- What you will do -
Please set down exactly the lines of the listing below from the line containing "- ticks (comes" through the line containing "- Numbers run", both lines included, leaving out all other lines.
==== Recorded information
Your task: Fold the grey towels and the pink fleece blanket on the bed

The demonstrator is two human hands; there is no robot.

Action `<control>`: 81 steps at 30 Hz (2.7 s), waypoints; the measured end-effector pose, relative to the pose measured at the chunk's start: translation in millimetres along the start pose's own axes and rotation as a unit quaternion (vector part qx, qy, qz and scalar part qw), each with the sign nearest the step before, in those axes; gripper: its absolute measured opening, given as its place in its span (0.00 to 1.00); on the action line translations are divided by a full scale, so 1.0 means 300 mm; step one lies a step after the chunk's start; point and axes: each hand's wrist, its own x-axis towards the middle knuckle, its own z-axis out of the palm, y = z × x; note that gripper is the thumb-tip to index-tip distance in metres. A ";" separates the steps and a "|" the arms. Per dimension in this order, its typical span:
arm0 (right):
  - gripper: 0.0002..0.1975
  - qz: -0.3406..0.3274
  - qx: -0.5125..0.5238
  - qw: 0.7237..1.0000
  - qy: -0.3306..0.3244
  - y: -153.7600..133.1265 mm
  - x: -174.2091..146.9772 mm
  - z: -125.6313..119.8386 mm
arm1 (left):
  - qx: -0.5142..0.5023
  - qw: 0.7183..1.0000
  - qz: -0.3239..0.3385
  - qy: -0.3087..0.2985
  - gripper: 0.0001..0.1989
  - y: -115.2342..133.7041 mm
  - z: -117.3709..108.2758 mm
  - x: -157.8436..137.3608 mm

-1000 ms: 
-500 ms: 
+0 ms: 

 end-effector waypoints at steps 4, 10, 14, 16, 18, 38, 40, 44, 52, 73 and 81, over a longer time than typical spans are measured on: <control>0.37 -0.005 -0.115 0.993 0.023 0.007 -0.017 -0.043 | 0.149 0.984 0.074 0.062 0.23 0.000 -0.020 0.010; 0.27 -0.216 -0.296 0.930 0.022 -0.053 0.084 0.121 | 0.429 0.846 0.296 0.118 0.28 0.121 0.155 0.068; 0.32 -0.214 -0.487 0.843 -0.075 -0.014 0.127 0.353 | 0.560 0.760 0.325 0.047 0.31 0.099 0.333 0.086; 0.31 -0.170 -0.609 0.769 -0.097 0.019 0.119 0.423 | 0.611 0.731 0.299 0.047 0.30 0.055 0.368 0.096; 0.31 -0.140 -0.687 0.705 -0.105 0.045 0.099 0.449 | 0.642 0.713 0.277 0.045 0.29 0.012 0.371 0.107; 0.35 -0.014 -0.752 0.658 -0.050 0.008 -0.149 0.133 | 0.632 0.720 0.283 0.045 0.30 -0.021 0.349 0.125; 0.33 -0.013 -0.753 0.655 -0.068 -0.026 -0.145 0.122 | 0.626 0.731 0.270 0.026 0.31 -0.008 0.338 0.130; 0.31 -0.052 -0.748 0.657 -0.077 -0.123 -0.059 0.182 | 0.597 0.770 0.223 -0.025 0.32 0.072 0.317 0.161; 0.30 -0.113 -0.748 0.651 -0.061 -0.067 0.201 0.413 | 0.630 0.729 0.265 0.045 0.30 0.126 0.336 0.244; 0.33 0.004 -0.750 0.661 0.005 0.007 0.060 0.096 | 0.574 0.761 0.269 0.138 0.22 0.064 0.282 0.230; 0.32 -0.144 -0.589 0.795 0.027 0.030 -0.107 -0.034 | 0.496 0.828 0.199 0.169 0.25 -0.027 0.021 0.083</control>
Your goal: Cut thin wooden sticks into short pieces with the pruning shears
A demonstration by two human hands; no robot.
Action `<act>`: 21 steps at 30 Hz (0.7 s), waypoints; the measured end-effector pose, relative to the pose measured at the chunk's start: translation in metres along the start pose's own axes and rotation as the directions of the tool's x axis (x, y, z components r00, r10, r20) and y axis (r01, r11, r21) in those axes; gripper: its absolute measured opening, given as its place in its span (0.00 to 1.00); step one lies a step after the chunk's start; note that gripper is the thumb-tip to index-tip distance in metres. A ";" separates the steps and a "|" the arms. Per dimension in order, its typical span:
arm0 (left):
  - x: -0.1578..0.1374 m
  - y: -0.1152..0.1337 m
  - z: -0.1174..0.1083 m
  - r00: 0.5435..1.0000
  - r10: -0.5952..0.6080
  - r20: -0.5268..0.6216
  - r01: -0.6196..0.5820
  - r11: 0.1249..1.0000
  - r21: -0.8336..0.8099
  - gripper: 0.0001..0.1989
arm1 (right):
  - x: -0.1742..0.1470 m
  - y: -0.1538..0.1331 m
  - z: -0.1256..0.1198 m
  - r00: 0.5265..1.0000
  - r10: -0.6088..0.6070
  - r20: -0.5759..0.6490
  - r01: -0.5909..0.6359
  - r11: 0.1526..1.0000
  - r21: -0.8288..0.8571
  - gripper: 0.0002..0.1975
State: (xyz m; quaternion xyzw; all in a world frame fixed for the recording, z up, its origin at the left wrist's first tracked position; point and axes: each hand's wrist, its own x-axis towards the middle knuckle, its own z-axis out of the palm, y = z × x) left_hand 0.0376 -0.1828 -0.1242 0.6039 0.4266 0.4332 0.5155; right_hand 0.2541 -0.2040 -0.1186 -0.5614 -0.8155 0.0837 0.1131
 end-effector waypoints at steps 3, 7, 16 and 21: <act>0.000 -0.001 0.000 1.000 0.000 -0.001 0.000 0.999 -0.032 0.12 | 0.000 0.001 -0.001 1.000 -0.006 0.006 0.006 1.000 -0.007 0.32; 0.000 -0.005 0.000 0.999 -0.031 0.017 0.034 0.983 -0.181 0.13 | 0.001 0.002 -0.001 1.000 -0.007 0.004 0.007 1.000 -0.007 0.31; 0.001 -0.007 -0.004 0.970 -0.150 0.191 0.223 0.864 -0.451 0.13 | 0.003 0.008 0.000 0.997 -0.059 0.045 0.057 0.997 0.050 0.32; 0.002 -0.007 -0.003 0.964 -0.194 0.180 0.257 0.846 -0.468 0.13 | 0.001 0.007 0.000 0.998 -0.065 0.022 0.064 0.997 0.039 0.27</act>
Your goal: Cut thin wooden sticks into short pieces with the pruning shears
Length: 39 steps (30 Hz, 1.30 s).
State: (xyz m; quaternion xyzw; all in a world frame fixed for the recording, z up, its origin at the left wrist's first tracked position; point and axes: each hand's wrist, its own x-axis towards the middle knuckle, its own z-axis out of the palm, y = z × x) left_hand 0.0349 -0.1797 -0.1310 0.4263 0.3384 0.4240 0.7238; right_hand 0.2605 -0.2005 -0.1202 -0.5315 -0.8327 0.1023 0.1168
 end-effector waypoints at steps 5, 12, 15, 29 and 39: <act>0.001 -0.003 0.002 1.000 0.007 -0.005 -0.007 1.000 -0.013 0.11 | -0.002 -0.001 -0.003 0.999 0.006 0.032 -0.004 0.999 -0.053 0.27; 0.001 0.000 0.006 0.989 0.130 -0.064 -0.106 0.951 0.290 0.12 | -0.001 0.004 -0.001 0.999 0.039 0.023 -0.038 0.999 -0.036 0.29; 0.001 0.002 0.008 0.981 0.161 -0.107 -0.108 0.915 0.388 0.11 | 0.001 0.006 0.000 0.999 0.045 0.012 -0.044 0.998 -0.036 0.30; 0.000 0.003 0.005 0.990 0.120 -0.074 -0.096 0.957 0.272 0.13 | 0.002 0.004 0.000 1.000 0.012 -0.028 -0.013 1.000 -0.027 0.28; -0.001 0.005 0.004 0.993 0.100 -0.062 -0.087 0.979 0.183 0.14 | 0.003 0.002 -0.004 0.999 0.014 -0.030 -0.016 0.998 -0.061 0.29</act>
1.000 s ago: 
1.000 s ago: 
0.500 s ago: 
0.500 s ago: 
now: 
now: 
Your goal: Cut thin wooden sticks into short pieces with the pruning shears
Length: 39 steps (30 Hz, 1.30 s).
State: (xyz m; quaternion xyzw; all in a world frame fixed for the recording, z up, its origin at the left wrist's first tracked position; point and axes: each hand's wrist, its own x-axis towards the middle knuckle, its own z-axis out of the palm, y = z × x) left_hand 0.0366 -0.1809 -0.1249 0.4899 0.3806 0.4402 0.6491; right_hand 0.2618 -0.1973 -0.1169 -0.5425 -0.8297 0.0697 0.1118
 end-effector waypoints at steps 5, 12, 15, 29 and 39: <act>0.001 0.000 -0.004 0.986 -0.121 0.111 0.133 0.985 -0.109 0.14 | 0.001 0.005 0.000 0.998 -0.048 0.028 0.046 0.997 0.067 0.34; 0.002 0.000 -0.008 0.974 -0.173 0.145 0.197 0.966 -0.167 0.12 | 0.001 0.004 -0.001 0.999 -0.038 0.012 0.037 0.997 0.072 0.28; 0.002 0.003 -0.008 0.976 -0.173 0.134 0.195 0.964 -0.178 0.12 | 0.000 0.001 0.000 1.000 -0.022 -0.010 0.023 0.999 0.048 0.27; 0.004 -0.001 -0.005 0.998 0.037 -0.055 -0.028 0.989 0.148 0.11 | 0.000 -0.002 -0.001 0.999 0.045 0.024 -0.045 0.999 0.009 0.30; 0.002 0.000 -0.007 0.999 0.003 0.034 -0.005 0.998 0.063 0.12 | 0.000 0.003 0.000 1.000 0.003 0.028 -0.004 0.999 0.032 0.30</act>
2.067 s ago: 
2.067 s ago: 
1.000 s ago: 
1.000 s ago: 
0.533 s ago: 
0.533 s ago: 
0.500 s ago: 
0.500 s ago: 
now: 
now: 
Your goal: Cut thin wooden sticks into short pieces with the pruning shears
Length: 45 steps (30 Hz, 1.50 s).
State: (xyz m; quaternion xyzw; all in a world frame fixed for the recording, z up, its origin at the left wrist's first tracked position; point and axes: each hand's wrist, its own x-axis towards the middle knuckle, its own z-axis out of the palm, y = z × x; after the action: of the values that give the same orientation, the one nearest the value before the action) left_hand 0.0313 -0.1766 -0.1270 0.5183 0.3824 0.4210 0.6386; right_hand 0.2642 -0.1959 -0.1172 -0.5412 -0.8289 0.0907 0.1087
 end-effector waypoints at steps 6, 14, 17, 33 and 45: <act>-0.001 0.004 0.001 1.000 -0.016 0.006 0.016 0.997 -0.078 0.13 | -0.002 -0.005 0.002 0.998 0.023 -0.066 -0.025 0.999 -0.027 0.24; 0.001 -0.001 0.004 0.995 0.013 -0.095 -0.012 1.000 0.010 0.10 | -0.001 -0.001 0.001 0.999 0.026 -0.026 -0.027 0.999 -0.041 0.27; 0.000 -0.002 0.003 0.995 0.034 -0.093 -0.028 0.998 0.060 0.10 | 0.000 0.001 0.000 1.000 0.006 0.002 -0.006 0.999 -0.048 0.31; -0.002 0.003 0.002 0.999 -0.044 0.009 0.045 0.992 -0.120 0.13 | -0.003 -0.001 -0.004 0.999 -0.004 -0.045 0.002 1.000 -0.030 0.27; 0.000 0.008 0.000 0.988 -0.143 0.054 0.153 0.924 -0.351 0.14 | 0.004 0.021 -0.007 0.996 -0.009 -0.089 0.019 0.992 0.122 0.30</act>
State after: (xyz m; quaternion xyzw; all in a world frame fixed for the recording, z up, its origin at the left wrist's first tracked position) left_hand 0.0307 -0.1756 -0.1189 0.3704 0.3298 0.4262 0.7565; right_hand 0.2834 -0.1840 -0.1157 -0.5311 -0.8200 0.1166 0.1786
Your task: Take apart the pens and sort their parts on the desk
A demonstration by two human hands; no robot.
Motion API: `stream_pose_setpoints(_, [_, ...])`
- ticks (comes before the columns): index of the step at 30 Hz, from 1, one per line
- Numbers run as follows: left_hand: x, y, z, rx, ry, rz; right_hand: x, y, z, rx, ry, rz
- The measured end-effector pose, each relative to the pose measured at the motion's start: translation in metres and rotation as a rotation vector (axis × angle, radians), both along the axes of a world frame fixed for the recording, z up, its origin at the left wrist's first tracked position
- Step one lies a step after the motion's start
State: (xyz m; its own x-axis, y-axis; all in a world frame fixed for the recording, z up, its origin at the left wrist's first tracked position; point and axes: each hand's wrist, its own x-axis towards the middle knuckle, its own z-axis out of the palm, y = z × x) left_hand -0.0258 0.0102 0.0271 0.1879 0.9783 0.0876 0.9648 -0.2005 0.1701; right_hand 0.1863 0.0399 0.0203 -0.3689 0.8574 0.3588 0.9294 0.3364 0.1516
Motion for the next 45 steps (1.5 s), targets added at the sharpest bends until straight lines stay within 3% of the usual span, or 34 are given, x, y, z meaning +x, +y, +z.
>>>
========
- The completed task -
- ticks (comes before the columns): index of the step at 30 Hz, from 1, one per line
- Numbers run as follows: left_hand: x, y, z, rx, ry, rz; right_hand: x, y, z, rx, ry, rz

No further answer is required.